Announcing PyMongo 3.0

< View all blog posts
MongoDB
April 08, 2015
Category: Company

PyMongo 3.0 is a partial rewrite of the Python driver for MongoDB. More than six years after the first release of the driver, this is the biggest release in PyMongo’s history. Bernie Hackett, Luke Lovett, Anna Herlihy, and I are proud of its many improvements and eager for you to try it out. I will shoehorn the major improvements into four shoes: conformance, responsiveness, robustness, and modernity.

Conformance

The motivation for PyMongo’s overhaul is to supersede or remove its many idiosyncratic APIs. We want you to have a clean interface that is easy to learn and, more importantly, closely matches the interfaces of our other drivers.

CRUD API

Mainly, “conformance” means we have implemented the same interface for create, read, update, and delete operations as the other drivers have, as standardized in the Driver CRUD API. My colleague Jeremy Mikola will explain the full spec in a separate article soon, but here is the gist.

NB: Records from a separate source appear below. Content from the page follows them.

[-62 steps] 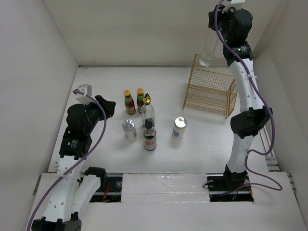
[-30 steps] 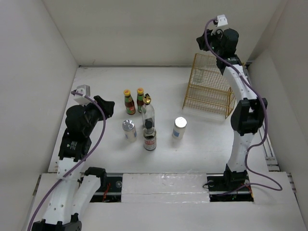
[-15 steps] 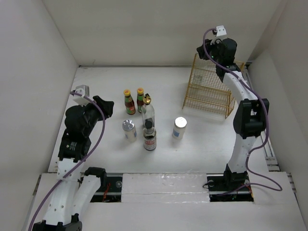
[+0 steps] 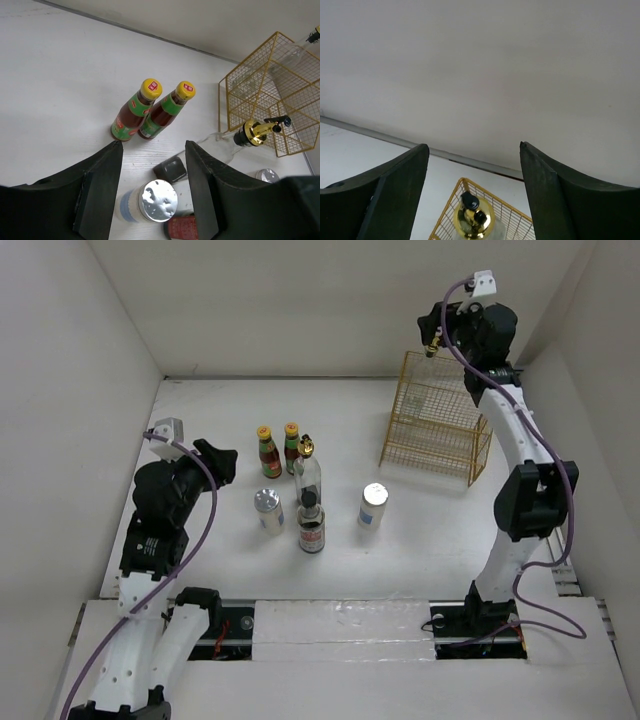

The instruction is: Organize the condiment bottles

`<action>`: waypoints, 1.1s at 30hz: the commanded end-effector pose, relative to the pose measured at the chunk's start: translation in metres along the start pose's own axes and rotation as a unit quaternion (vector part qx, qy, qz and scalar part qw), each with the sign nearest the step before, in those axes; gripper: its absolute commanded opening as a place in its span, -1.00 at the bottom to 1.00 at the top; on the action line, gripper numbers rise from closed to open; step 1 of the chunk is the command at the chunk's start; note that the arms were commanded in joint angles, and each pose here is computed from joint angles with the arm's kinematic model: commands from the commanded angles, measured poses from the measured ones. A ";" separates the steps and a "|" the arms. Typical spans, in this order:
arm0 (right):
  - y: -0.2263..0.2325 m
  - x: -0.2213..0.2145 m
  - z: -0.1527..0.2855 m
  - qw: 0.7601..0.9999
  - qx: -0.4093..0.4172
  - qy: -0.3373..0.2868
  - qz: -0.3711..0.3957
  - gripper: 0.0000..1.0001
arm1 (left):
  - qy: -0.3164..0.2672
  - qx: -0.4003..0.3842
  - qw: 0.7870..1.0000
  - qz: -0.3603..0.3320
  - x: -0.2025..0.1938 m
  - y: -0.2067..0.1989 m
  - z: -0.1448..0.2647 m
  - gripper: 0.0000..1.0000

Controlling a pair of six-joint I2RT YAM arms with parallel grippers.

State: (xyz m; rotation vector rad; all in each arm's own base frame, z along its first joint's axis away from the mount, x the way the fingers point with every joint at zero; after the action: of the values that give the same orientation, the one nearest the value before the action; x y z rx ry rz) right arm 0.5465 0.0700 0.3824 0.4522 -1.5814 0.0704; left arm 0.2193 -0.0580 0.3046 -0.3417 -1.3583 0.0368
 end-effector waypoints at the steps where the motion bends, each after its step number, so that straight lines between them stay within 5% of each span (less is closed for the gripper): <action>1: 0.021 0.072 0.031 0.998 0.003 -0.062 0.016 0.60 | -0.022 0.007 1.000 0.003 0.006 0.002 0.001 -0.02; 3: 0.035 0.077 0.043 0.998 0.013 -0.065 0.016 0.50 | -0.029 0.011 0.999 0.008 0.009 0.002 0.004 -0.02; 4: 0.050 0.079 0.056 0.997 0.027 -0.065 0.016 -0.10 | -0.030 0.015 0.999 0.012 0.009 0.003 0.004 -0.02; 5: 0.064 0.076 0.062 0.997 0.050 -0.059 0.021 -0.46 | -0.036 0.013 0.999 0.012 0.011 0.002 0.006 -0.02; 7: 0.108 0.057 0.080 0.994 0.101 -0.031 0.031 -0.90 | -0.043 0.017 0.999 0.011 0.013 0.002 0.009 -0.09; 12: 0.201 -0.012 0.127 0.975 0.218 0.040 0.017 -1.00 | -0.044 0.023 0.999 0.012 0.013 0.004 0.011 -0.48; 17: 0.251 -0.061 0.184 0.950 0.302 0.079 0.030 -0.51 | -0.040 0.024 0.999 0.012 0.011 0.004 0.012 -0.51; 22: 0.280 -0.089 0.246 0.915 0.389 0.099 0.030 0.33 | -0.040 0.024 0.999 0.012 0.011 0.004 0.012 -0.40; 28: 0.322 -0.114 0.290 0.875 0.466 0.126 0.034 0.81 | -0.040 0.024 0.999 0.012 0.011 0.004 0.012 -0.35; 33: 0.340 -0.139 0.286 0.868 0.470 0.157 0.043 0.87 | -0.045 0.024 0.999 0.012 0.013 0.004 0.011 -0.32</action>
State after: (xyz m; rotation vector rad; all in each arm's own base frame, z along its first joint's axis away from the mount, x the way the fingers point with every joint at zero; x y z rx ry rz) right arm 0.1594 0.3143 0.3026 1.0682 -1.1179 0.9602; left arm 0.2097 -0.0504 0.3138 -0.3200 -1.4089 0.0978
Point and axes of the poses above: each gripper's point midway between its finger pads, its own z axis back along the fingers, its own y axis along the line the jaws close on, x = y × z, the point moved 5 cm from there along z, back along the fingers, and after that the axes turned 11 degrees about -z, right-handed, at the moved point
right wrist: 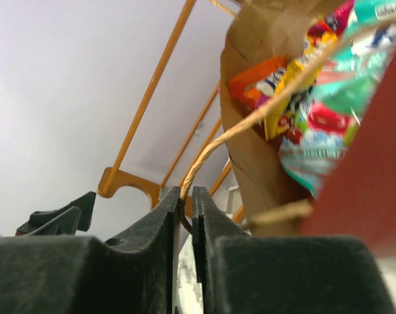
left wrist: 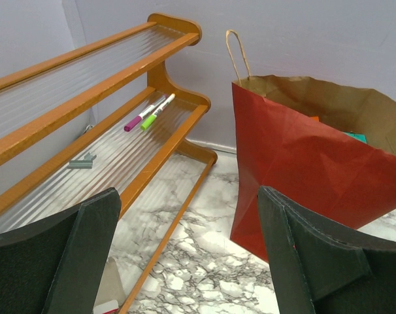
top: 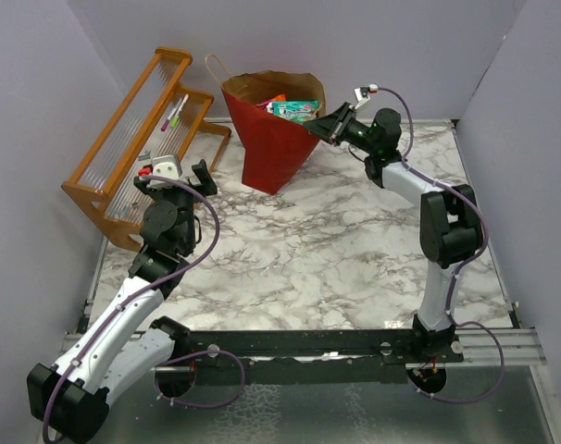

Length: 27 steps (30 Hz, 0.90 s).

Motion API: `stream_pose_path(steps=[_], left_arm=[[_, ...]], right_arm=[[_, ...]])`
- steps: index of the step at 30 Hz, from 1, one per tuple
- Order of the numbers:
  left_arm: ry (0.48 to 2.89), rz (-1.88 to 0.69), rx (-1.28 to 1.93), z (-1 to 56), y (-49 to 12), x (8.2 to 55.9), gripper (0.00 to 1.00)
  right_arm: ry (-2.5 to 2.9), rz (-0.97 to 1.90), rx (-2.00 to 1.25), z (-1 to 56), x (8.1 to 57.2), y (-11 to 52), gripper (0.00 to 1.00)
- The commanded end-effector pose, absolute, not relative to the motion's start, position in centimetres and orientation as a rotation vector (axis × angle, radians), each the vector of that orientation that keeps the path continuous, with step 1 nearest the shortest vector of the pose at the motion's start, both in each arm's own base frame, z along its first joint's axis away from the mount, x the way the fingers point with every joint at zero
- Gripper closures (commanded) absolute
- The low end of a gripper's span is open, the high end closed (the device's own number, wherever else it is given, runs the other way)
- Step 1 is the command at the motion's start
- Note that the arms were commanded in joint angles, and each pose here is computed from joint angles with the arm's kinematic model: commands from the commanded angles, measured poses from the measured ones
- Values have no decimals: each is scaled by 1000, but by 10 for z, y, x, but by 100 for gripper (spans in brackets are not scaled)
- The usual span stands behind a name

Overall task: Take the snacks out of the paper bag
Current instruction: Adjust the paper bag at the center of the board.

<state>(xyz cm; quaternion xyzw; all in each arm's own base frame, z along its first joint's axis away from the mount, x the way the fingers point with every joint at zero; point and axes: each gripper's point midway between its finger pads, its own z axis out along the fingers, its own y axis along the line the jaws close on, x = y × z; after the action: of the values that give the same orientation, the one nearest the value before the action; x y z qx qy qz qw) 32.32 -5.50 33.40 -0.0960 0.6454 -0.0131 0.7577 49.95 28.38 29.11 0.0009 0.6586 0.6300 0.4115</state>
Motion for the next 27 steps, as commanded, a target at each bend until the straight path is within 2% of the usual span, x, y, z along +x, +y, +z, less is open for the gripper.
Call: stream_pose_path(steps=[1,9,14,20,27], left_arm=[[1395,-41,-207,342,-57,323,12],[1406,-57,-213,346,-53,324,12],[1462,-62,-181,341,-61,332,12],[1575,-150,-128,325,-85,343,10],[1663,-433,-57,333,-138,349,5]], right_arm=[[1624,1693,-71,325,449,282,89],[1671,1601,-191,332,388,267,98],[1772,1533,-268,318,346,256,97],[1864,1259,-238,288,302,221,96],[1932,915,-120,256,261,166,96]])
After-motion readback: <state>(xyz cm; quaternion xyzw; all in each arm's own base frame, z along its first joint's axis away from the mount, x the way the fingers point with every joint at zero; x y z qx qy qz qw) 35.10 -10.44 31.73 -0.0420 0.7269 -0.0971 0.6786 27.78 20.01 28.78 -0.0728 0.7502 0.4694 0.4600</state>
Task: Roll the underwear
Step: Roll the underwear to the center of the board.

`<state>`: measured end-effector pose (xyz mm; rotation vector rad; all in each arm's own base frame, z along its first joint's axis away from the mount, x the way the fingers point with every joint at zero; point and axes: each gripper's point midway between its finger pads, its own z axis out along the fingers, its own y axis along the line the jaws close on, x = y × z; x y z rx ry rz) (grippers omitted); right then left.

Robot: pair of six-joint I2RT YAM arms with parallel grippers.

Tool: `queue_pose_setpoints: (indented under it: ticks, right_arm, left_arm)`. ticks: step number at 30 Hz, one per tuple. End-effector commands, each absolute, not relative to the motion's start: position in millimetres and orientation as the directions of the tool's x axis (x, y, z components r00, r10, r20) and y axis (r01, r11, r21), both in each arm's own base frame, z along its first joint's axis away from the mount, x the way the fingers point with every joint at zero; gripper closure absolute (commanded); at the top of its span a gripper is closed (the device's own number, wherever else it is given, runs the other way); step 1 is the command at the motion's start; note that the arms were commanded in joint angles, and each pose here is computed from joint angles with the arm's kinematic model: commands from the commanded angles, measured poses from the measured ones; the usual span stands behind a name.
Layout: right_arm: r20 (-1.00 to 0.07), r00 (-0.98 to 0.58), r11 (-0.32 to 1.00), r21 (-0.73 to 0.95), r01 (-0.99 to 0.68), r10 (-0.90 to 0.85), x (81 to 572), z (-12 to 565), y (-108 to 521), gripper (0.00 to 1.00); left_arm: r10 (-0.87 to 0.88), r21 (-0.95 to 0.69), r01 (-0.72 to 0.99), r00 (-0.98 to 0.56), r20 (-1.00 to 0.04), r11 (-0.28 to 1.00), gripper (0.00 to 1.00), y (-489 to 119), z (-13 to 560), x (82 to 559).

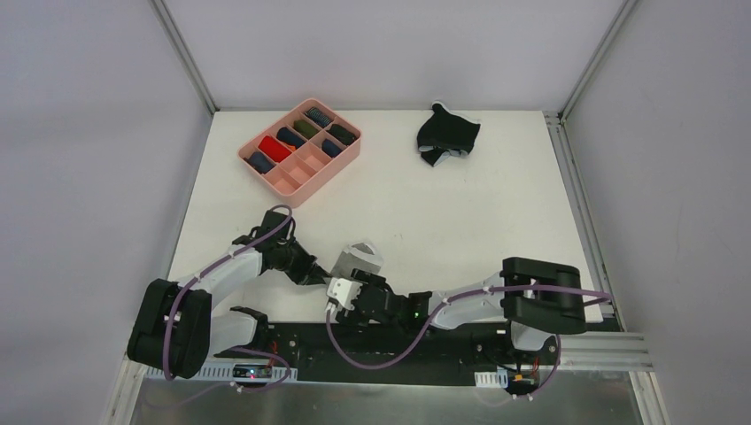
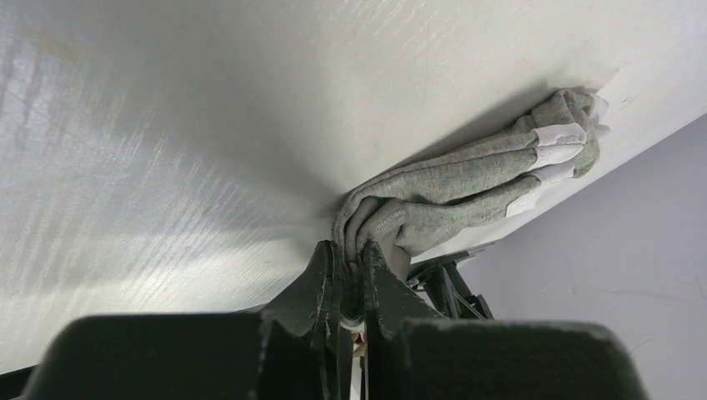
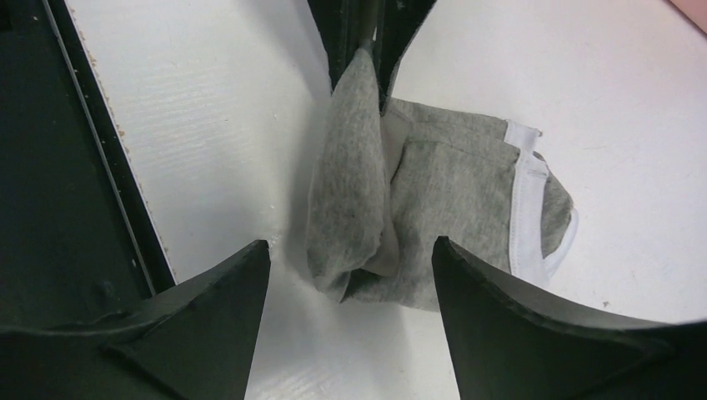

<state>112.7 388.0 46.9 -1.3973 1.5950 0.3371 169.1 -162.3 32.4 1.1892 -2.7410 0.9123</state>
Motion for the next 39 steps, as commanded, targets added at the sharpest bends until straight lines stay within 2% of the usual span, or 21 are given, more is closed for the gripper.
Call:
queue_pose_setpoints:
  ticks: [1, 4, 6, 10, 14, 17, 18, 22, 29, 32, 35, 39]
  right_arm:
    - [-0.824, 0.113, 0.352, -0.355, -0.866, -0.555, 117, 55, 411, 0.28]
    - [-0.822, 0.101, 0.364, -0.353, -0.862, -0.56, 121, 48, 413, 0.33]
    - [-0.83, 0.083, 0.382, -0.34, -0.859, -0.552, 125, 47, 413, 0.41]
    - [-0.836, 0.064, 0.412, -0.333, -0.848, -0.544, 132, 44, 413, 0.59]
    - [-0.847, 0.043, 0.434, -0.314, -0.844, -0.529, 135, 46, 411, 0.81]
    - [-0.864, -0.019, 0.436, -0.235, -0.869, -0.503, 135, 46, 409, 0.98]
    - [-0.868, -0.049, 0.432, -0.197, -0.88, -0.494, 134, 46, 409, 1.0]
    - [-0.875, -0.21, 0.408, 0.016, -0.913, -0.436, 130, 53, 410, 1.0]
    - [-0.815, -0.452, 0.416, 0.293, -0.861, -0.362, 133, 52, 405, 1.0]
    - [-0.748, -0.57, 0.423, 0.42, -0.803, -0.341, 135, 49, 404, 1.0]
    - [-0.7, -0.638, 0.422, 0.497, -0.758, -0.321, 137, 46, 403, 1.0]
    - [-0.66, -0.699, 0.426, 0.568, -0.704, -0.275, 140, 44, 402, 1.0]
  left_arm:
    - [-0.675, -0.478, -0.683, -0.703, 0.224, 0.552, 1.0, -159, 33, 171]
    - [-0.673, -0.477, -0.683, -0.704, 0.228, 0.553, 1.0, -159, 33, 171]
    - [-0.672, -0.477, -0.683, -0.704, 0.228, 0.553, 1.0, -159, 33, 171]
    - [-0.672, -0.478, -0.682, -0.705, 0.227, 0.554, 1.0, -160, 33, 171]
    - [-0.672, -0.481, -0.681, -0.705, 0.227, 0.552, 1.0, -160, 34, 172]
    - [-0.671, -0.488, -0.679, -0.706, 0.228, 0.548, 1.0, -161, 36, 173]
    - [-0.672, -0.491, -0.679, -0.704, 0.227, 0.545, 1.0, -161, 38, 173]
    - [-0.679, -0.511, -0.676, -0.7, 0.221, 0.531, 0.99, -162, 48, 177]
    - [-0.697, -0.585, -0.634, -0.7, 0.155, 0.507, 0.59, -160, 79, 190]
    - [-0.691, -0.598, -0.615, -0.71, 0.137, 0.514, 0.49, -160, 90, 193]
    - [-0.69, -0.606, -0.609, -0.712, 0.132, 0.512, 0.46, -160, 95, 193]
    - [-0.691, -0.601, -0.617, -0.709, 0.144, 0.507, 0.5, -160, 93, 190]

The familiar old methods work the same in PyMongo 3, but they are deprecated:

  • save()
  • insert()
  • update()
  • remove()
  • find_and_modify()

These methods were vaguely named. For example, “update” updates or replaces some or all matching documents depending on its arguments. The arguments to “save” and “remove” are likewise finicky, and the many options for “find_and_modify” are intimidating. Other MongoDB drivers do not have exactly the same arguments in the same order for all these methods. If you or other developers on your team are using a driver from a different language, it makes life a lot easier to have consistent interfaces.

The new CRUD API names its methods like “update_one”, “insert_many”, “find_one_and_delete”: they say what they mean and mean what they say. Even better, all MongoDB drivers have exactly the same methods with the same arguments. See the spec for details.

One Client Class

In the past we had three client classes: Connection for any one server, and ReplicaSetConnection to connect to a replica set. We also had a MasterSlaveConnection that could distribute reads to slaves in a master-slave set. In November 2012 we created new classes, MongoClient and MongoReplicaSetClient, with better default settings, so now PyMongo had five clients. Even more confusingly, MongoClient could connect to a set of mongos servers and do hot failover.

As I wrote on my blog, the fine distinctions between the client classes baffled users. And the set of clients we provided did not conform with other drivers. But since PyMongo is among the most-used of all Python libraries we waited long, and thought hard, before making major changes.

The day has come. MongoClient is now the one and only client class for a single server, a set of mongoses, or a replica set. It includes the functionality that had been split into MongoReplicaSetClient: it can connect to a replica set, discover all its members, and monitor the set for stepdowns, elections, and reconfigs. MongoClient now also supports the full ReadPreference API. MongoReplicaSetClient lives on for a time, for compatibility’s sake, but new code should use MongoClient exclusively. The obsolete Connection, ReplicaSetConnection, and MasterSlaveConnection are removed.

The options you pass to MongoClient in the URI or as arguments now completely control the client’s behavior:

This is exciting because PyMongo applications are now so easy to deploy: your code simply loads a MongoDB URI from an environment variable or config file and passes it to a MongoClient. Code and configuration are cleanly separated. You can move smoothly from your laptop to a test server to the cloud, simply by changing the URI.

Non-Conforming Features

PyMongo 2 had some quirky features it did not share with other drivers. For one, we had a “copy_database” method that only one other driver had, and which almost no one used. It was hard to maintain and we believe you want us to focus on the features you use, so we removed it.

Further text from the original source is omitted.